Recorded information:

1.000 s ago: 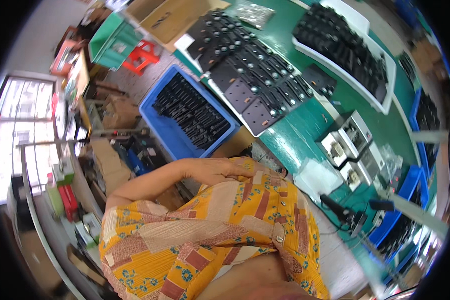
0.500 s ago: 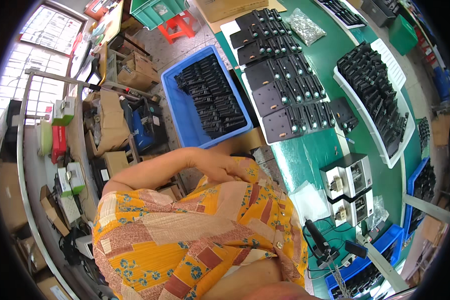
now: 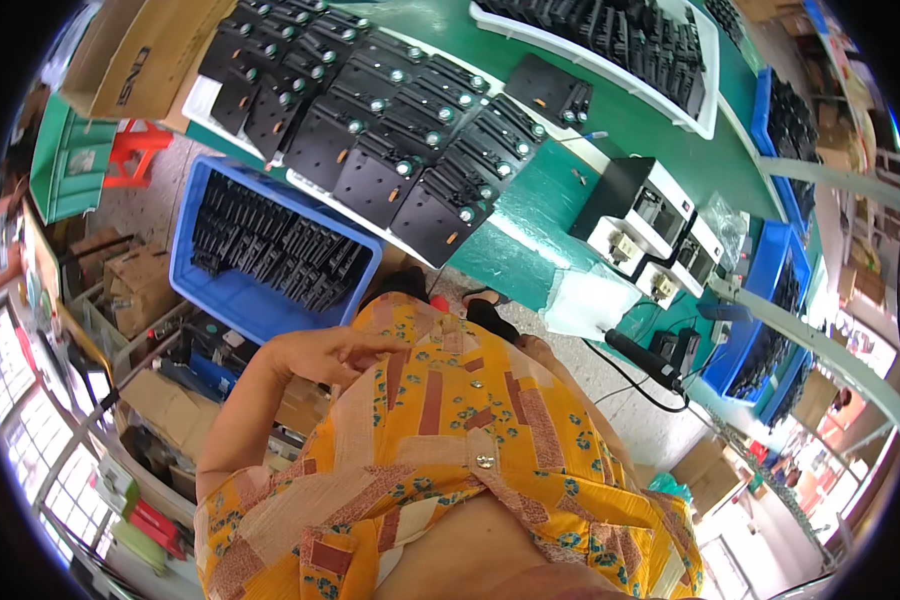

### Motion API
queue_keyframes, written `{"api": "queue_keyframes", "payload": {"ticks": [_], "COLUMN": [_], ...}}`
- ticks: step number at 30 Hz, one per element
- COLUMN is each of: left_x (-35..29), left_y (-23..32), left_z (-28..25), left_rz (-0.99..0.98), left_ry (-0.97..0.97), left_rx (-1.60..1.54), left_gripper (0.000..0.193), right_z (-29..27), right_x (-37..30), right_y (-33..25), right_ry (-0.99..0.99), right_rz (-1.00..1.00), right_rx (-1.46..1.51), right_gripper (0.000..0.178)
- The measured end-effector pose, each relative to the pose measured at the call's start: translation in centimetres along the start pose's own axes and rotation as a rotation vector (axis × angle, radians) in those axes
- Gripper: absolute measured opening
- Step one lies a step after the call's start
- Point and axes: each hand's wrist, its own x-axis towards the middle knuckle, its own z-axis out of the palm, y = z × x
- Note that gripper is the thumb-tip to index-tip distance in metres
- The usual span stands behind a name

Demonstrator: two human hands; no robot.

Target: Assembling and organizing electronic component housings at a factory workbench.

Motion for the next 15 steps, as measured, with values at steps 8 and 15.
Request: {"api": "queue_keyframes", "payload": {"ticks": [8,15], "left_x": [3.9,14.6], "left_y": [-10.2,-20.4], "left_z": [-6.9,-5.9], "left_rz": [-0.442,-0.329], "left_ry": [0.572,1.04], "left_rx": [0.859,1.257], "left_gripper": [0.038,0.024], "right_z": [0.9,-2.5], "right_x": [3.5,0.8], "right_y": [-0.7,0.3], "right_ry": [-0.01,0.036], "right_rz": [-0.092,-0.256], "right_rx": [0.128,0.206], "right_gripper": [0.043,0.041]}}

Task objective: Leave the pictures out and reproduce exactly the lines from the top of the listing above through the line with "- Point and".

Solution for this task:
1.000 s ago: 
0.500 s ago: 
now: 

### Motion API
queue_keyframes, written `{"api": "queue_keyframes", "payload": {"ticks": [_], "COLUMN": [_], ...}}`
- ticks: step number at 30 Hz, one per element
- COLUMN is each of: left_x (-35..29), left_y (-23..32), left_z (-28..25), left_rz (-0.99..0.98), left_ry (-0.97..0.97), left_rx (-1.60..1.54), left_gripper (0.000..0.193), right_z (-29..27), right_x (-37..30), right_y (-33..25), right_ry (-0.99..0.99), right_rz (-1.00..1.00), right_rx (-1.46..1.51), right_gripper (0.000..0.178)
- The measured end-effector pose, each relative to the pose measured at the call's start: translation in centimetres along the start pose's own axes and rotation as a rotation vector (axis × angle, radians) in those axes
- Gripper: absolute measured opening
- Step one lies a step after the call's start
- Point and axes: each hand's wrist, its own x-axis towards the middle knuckle, its own z-axis out of the palm, y = z × x

Nothing more is needed to complete the output.